_Exercise goal_.
Take each line of the listing that has the string "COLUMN" and report it.

_Dataset excerpt_.

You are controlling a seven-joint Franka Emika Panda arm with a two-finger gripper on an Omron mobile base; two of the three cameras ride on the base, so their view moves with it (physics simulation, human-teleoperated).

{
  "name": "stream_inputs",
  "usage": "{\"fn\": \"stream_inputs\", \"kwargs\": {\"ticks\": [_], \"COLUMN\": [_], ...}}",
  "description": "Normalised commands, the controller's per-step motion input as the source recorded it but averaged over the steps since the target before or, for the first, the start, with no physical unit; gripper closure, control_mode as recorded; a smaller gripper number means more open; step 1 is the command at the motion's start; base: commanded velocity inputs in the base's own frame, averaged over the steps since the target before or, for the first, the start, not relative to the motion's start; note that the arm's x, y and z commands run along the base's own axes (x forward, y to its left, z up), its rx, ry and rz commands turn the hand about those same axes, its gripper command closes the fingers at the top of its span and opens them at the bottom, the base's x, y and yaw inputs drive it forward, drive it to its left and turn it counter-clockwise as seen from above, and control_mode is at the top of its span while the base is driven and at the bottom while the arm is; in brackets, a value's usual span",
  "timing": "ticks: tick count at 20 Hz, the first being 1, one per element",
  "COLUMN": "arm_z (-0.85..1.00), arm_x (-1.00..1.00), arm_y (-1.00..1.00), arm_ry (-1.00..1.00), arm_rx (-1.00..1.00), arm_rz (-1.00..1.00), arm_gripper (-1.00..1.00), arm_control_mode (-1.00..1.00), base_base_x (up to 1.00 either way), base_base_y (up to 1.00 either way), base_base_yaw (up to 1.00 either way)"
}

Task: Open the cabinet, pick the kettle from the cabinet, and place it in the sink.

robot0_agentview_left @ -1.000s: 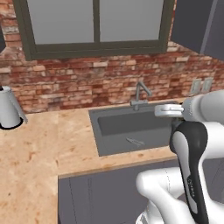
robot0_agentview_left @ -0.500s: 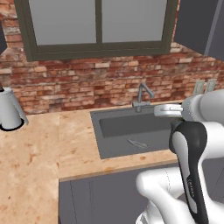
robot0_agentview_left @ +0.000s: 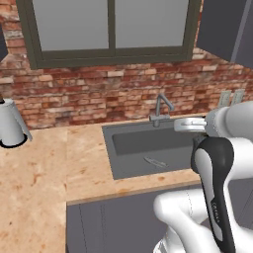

_Result_.
  "usage": "{\"fn\": \"stream_inputs\", \"kwargs\": {\"ticks\": [_], \"COLUMN\": [_], ...}}",
  "COLUMN": "arm_z (-0.85..1.00), arm_x (-1.00..1.00), arm_y (-1.00..1.00), arm_ry (-1.00..1.00), arm_rx (-1.00..1.00), arm_rz (-1.00..1.00), arm_gripper (-1.00..1.00), arm_control_mode (-1.00..1.00), base_base_x (up to 1.00 either way), base_base_y (up to 1.00 either way), base_base_yaw (up to 1.00 either way)"

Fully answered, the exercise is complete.